Thanks for this — it's a genuinely thorough and well-documented piece of work, and I really like the fail-open design and the dual-channel verification in the solver. I've left a handful of inline notes below, mostly questions and suggestions rather than hard objections.
The two I'd most love your thoughts on before merge are the timestamptz timezone handling and the Stage-2 build-failure fallback; the rest are smaller cleanups, a naming idea, and a couple of test suggestions. Happy to talk any of these through — nothing here that we can't sort out together.
| col_type_lower = (col_type or "").strip().lower() | ||
| spark_col = F.expr(_quote_spark_identifier(col_name)) | ||
| if _is_timestamp_like(col_type_lower): | ||
| cast_col = F.trim(F.date_format(spark_col, "yyyy-MM-dd HH:mm:ss.SSSSSS")) |
There was a problem hiding this comment.
Really nice work overall. One thing I wanted to check on timestamptz: the target side renders via date_format(...), which uses the Spark session timezone, while the Redshift source side pins UTC (TO_CHAR(... AT TIME ZONE 'UTC', ...) in redshift.py). If a cluster's spark.sql.session.timeZone isn't UTC, I think the two sides could render the same instant differently, so timestamptz rows would look mismatched even when they're equal (Stage-1 would just fall open, so still correct — but slower — and the row-hash path could over-report). Could we normalize both sides to UTC explicitly, and maybe add a small test pinning the expected string on each side? Just want the byte-identical guarantee to hold regardless of cluster timezone.
| ) | ||
|
|
||
| try: | ||
| data_reconcile_output = build_mismatch_output( |
There was a problem hiding this comment.
Small thought on the fallback here: the other non-MATCH branches in this method fall back to _run_reconcile_data(...), but if build_mismatch_output raises, this path returns DataReconcileOutput(exception=...) and marks the table failed. Since build_mismatch_output is fairly involved, would it make sense to fall back to the full pipeline here too, so a hiccup in the Stage-2 builder doesn't turn an otherwise-successful recon into a failure? Totally fine if reporting the exception is intentional — just flagging it for consistency with the nice fail-open behavior everywhere else.
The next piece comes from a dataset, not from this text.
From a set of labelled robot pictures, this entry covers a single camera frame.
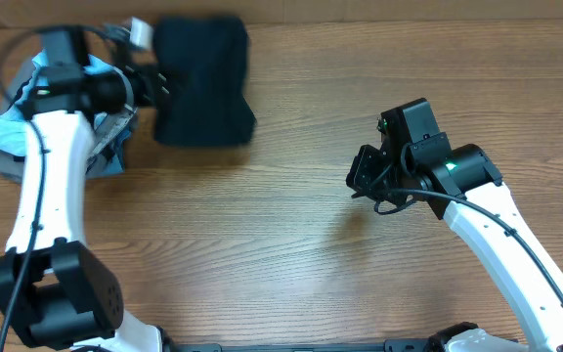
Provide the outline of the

| return rendered.sql(dialect="databricks") | ||
|
|
||
|
|
||
| def test_databricks_timestamp_handler_emits_microsecond_precision(): |
There was a problem hiding this comment.
These do a great job pinning the format-string shape on each side. One suggestion: since the MATCH fast-path leans on both engines producing the same bytes, could we add an assertion that pins the expected output string for a sample timestamp on each dialect and checks they're equal (rather than substring-checking two different patterns)? It'd guard against a pattern typo or the timezone case above. Also noticed BOOLEAN isn't rendered here even though we added the Redshift handler — a small case for it would round things out.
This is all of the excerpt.